Ende der 90er Jahre übernahm Wilfried Schnepp bei EPOS Health Consultants die inhaltliche Leitung in Projekten zur pflegerischen Versorgung im Rahmen der humanitären Hilfe für die deutschen Minoritäten in Westsibirien, die im Auftrag des Bundesinnenministeriums von der Deutschen Gesellschaft für technische Zusammenarbeit durchgeführt wurden. In diesen Projekten haben zahlreiche Studierende der Pflegewissenschaft der UW/H vor Ort mitgearbeitet.
2005 wurde er von der Universität Witten/Herdecke auf den Lehrstuhl für familienorientierte und gemeindenahe Pflege berufen, dessen Leitung er 2001 bereits kommissarisch übernommen hatte. Er hat an zahlreichen ausländischen Universitäten Gastvorträge gehalten, wie etwa in Gent, Utrecht, Wien, Barnaul, Novosibirsk und Haifa. 2013-2014 war er Universitätsprofessor für Pflegewissenschaft an der Universität Wien, 2012-2018 Gastwissenschaftler an der Hochschule Osnabrück. Seit 2005 leitete er das 1997 von Prof. Ruth Schröck gegründete Postgraduiertenkolleg und überführte es 2013 in ein international anerkanntes Promotionsprogramm PhD-Pflegewissenschaft an der UW/H, welches insgesamt mehr als 95 Absolvent*innen in 23 Jahren hervorbrachte. Allein 41 von ihnen übernahmen inzwischen europaweit Professuren an Hochschulen.
Seine Publikationsliste ist umfänglich, ebenso seine Forschungsprojekte. Er war darüber hinaus Initiator vieler Forschungsprojekte seiner Doktorandinnen und Doktoranden und seiner wissenschaftlichen Mitarbeiterinnen und Mitarbeiter.

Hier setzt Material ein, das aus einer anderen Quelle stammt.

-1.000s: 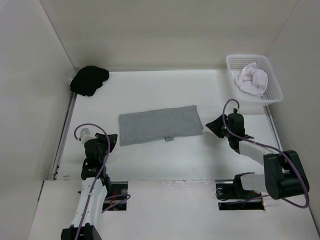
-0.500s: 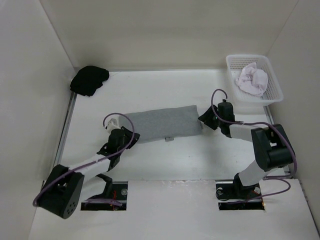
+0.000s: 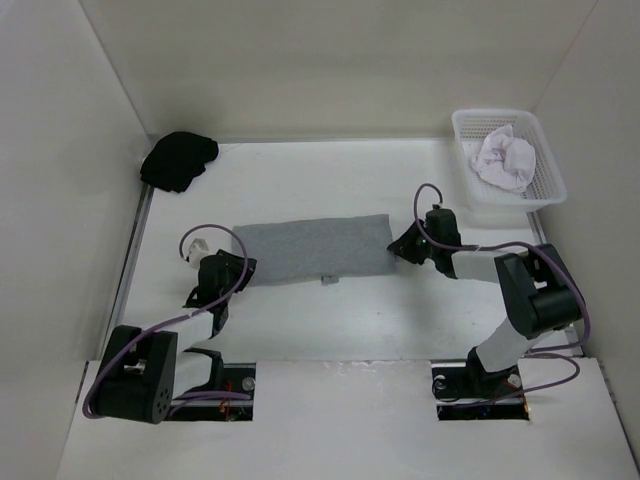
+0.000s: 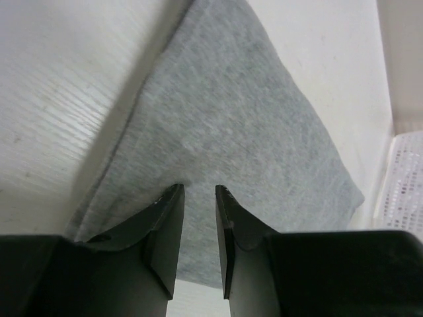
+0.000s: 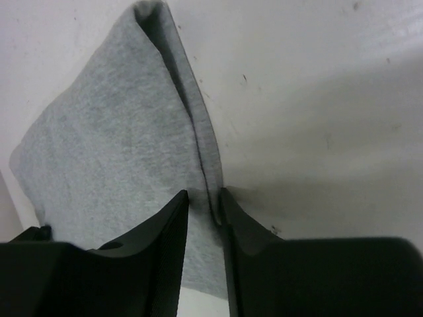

Weiterhin war er ein gefragter Experte auf wissenschaftlichen Tagungen – u.v.a. auch beim LAZARUS Pflegekongress 2016 in Bad Ischl (Oberösterreich) – und Berater für politische Entscheider und Gremien. In einer Zeit der Zuspitzung der pflegerischen Unterversorgung der Bevölkerung und der deutlichen Belastungszunahme für pflegende Angehörige trugen seine Beiträge zu wichtigen Handlungsempfehlungen für die Politik bei.
Familiale Sorge, gemeindenahe Pflege, Migration, Umgang mit chronischen Krankheiten und palliative Pflege waren seine Haupt- und Herzensthemen in Forschung und Lehre. Wilfried Schnepp hat im deutschsprachigen Raum als Erster das Phänomen der pflegenden Kinder thematisiert. Sein ethnographischer Zugang zu seiner Umwelt ermöglichte ihm, Dinge zu entdecken, die sich auf den ersten Blick nicht erschlossen. In seiner Promotion zu russlanddeutschen Spätaussiedlern nahm er Kinder und Jugendliche wahr, die selbstverständlich Pflegeaufgaben für ihre Großeltern übernahmen. Dies führte zu einer intensiven Forschungsarbeit an seinem Lehrstuhl, aus der später eine Professur Pflegewissenschaft mit dem Schwerpunkt Kinder und Jugendliche hervorging.
In einer jungen Wissenschaftsdisziplin wie der Pflegewissenschaft waren seine Kenntnisse und sein Netzwerk aus dem Ausland besonders hilfreich, um diese Disziplin an der UW/H zu etablieren. Durch seine außerordentliche Sprachbegabung war es ihm in den verschiedenen Kulturen möglich, Menschen offen zu begegnen.
Der frühe Tod von Wilfried Schnepp hinterlässt tiefe Trauer, aber auch einen enormen Nachlass an Wissen und Erkenntnis. Seine Pionierarbeit werde auch in Zukunft durch seine Grundsatz-Publikationen, durch seine vielen Studierenden, Doktorand*innen sowie Kolleginnen und Kollegen wichtige Wirkung entfalten, so das Department Pflegewissenschaft in einer Aussendung.